- Your objective: Check every line of the entries below for "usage", and copy the lines that have it.

Records for the exercise section start

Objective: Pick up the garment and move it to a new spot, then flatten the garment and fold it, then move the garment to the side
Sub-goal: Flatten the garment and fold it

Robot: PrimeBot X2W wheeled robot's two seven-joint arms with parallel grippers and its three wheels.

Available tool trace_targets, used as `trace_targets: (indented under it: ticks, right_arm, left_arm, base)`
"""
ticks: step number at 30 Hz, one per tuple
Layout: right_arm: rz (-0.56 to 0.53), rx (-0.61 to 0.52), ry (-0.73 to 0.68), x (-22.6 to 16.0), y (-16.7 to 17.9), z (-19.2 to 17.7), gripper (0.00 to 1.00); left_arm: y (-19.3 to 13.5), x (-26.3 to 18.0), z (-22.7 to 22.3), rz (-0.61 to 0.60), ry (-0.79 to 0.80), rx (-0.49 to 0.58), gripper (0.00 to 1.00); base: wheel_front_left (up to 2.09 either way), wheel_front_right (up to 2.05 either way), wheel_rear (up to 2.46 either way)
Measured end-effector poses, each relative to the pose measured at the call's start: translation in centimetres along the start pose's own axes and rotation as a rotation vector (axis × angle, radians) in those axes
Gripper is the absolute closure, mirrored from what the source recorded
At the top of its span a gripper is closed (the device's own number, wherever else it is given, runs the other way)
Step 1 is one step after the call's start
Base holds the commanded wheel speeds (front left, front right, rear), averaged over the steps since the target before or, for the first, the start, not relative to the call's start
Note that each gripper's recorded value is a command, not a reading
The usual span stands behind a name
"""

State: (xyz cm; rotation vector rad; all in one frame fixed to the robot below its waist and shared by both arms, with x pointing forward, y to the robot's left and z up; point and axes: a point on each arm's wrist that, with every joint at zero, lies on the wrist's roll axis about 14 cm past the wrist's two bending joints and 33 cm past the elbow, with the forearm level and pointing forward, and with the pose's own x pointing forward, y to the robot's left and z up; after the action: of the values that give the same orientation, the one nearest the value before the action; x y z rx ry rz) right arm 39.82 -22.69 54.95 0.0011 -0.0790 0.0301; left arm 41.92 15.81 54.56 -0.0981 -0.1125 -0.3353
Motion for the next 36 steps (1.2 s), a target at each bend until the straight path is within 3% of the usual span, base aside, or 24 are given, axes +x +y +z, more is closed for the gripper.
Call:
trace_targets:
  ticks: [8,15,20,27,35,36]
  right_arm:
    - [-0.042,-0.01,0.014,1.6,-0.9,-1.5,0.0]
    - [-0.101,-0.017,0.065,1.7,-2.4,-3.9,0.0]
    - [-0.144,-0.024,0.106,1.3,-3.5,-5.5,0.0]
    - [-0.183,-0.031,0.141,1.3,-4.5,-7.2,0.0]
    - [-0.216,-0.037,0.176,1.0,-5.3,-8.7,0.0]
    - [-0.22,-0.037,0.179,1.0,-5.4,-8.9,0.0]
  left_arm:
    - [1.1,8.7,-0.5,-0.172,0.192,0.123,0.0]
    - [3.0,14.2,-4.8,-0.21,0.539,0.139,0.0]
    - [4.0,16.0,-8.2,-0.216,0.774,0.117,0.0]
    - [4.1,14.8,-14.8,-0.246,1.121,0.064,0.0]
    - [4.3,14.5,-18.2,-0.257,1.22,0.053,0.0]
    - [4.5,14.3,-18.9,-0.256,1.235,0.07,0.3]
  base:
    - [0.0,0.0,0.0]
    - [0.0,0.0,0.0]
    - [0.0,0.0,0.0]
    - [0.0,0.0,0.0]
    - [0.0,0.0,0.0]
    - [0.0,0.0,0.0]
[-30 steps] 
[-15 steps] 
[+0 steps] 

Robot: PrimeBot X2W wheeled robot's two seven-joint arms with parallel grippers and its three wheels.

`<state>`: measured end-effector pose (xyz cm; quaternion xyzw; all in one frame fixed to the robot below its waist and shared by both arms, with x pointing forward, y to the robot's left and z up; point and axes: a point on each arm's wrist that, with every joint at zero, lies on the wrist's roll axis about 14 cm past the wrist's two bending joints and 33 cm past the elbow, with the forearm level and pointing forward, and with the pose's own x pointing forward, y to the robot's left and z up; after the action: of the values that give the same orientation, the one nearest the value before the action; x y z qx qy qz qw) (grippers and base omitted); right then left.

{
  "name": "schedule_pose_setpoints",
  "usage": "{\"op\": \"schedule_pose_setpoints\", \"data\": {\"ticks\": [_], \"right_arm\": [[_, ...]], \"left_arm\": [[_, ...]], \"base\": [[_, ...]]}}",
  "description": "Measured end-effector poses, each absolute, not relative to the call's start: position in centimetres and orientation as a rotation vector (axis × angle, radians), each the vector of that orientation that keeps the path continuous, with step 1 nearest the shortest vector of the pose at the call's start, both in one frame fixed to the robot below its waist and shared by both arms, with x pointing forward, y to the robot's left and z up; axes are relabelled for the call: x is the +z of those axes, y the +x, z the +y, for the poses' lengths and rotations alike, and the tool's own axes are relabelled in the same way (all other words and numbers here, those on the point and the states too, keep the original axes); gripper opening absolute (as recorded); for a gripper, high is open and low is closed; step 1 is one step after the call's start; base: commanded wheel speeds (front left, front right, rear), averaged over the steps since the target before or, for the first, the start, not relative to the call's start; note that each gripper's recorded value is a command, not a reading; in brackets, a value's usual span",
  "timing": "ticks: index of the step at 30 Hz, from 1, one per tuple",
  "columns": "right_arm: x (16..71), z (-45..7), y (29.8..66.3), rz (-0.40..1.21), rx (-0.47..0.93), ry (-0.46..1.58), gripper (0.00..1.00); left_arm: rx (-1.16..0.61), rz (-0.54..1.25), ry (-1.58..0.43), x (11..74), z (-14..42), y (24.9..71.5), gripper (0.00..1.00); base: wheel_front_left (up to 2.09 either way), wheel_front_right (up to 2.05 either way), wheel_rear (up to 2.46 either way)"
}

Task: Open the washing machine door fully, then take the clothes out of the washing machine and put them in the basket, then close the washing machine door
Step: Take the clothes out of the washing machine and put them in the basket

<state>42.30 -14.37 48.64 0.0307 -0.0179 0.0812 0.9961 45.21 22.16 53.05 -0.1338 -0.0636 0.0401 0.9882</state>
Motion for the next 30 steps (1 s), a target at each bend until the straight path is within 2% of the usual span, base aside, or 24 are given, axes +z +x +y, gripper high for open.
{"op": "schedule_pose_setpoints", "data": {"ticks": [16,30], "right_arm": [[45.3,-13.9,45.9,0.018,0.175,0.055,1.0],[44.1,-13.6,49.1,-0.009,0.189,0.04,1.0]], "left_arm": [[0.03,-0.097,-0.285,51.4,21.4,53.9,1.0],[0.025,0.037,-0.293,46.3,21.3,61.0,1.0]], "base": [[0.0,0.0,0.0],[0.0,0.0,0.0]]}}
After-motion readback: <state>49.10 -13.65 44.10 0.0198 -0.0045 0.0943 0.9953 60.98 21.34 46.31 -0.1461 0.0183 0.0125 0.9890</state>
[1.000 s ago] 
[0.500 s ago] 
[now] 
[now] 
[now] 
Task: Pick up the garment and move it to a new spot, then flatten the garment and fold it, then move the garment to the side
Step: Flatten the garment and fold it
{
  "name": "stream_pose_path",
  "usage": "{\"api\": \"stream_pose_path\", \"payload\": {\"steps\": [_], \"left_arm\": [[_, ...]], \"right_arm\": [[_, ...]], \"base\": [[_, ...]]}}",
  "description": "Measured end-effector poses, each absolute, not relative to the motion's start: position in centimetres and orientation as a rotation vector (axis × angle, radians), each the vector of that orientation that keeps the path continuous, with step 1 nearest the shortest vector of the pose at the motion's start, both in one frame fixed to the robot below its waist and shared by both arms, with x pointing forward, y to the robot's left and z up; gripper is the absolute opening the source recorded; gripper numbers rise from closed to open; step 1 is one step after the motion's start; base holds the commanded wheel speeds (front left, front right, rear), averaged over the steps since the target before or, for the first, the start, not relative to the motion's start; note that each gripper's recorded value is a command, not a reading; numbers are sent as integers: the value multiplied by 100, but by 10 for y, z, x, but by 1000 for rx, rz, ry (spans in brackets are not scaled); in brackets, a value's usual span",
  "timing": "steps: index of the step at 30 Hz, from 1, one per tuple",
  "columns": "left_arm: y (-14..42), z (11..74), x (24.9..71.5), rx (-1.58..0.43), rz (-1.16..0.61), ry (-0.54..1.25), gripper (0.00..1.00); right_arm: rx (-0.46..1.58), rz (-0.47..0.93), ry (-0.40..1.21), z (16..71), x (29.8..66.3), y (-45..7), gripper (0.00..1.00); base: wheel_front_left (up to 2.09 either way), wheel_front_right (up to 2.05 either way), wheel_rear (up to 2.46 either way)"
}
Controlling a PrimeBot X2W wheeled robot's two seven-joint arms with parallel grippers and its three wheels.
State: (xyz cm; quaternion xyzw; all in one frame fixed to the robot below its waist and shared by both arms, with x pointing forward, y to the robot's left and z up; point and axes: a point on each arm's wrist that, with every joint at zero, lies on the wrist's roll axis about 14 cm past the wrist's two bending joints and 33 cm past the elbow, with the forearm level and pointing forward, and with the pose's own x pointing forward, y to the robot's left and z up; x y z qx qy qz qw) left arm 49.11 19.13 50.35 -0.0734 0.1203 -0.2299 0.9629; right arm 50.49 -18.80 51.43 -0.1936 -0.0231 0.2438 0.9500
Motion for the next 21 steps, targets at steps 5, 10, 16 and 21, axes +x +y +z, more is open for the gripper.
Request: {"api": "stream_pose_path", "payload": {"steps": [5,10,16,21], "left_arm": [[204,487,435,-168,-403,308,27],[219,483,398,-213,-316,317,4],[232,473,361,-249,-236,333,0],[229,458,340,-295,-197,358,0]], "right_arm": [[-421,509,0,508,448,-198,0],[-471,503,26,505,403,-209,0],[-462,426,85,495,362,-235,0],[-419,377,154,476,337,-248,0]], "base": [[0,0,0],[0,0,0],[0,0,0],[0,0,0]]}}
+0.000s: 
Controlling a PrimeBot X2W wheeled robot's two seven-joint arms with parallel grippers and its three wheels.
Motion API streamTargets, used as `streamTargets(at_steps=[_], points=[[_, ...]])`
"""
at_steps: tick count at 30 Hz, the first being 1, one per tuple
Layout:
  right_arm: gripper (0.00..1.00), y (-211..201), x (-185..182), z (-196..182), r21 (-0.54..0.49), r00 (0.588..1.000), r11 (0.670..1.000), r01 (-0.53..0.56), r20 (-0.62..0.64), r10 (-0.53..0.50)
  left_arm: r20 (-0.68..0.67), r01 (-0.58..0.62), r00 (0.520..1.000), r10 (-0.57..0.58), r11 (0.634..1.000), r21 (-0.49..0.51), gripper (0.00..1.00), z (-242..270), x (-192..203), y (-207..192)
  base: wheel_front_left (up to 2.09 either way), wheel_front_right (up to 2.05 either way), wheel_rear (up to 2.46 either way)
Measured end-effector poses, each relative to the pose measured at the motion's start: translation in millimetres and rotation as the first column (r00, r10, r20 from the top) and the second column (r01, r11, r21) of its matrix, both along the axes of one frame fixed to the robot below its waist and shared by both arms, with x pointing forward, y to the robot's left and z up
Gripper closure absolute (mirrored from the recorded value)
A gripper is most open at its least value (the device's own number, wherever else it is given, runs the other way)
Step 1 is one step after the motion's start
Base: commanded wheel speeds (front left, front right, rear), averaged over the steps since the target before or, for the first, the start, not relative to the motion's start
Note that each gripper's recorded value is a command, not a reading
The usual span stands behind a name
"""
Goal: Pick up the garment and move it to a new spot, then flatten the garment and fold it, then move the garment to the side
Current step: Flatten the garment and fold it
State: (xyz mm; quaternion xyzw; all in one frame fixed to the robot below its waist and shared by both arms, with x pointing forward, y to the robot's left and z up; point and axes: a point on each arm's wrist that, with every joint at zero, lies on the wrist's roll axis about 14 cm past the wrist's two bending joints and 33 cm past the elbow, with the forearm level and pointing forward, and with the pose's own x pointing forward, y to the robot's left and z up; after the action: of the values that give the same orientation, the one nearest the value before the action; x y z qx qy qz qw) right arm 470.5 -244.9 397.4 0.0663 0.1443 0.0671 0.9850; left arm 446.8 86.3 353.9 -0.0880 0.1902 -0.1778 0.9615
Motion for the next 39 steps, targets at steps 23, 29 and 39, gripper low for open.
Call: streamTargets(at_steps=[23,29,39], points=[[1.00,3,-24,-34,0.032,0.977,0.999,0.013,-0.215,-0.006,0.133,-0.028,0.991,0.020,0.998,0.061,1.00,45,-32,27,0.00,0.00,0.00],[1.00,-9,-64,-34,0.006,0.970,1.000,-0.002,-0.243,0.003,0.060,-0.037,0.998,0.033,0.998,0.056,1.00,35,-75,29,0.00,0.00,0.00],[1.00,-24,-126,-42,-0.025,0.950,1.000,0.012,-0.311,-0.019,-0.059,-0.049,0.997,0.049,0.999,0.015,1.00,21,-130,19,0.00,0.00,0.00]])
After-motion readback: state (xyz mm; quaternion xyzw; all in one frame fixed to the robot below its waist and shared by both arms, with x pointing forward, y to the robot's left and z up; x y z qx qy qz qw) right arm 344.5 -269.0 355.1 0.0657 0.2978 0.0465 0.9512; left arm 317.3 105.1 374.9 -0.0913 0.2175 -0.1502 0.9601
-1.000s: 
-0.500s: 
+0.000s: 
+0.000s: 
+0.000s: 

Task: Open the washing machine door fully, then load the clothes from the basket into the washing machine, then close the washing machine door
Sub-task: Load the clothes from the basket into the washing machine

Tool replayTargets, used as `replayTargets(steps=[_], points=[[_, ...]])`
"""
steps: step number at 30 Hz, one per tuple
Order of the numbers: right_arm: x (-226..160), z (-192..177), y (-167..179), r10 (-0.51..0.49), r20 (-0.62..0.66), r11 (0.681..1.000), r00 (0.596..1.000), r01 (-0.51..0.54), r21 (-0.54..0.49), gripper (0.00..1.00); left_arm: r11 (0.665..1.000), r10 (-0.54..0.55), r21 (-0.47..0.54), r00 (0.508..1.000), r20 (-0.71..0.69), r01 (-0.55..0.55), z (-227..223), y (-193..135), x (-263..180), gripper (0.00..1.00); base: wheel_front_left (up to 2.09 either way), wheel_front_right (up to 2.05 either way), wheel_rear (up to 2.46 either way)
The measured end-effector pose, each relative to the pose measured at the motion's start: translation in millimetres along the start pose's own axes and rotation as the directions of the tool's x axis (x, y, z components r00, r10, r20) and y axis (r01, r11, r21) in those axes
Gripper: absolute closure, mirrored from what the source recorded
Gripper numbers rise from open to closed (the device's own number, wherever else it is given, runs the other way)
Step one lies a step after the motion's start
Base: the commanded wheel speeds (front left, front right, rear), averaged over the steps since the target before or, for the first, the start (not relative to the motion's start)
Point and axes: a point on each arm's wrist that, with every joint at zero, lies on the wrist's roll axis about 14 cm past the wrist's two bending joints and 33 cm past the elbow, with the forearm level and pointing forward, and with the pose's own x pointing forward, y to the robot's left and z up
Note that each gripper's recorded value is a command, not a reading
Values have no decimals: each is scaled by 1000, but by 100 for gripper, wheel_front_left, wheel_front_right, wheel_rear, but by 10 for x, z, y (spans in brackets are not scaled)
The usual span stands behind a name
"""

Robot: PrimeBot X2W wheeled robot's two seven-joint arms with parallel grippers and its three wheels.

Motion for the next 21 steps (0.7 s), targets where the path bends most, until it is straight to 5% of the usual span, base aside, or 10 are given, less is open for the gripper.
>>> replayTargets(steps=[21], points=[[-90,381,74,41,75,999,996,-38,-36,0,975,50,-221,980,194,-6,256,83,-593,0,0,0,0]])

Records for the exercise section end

- Response area:
  "usage": "{\"op\": \"schedule_pose_setpoints\", \"data\": {\"ticks\": [_], \"right_arm\": [[_, ...]], \"left_arm\": [[_, ...]], \"base\": [[_, ...]]}}",
  "usage": "{\"api\": \"stream_pose_path\", \"payload\": {\"steps\": [_], \"left_arm\": [[_, ...]], \"right_arm\": [[_, ...]], \"base\": [[_, ...]]}}",

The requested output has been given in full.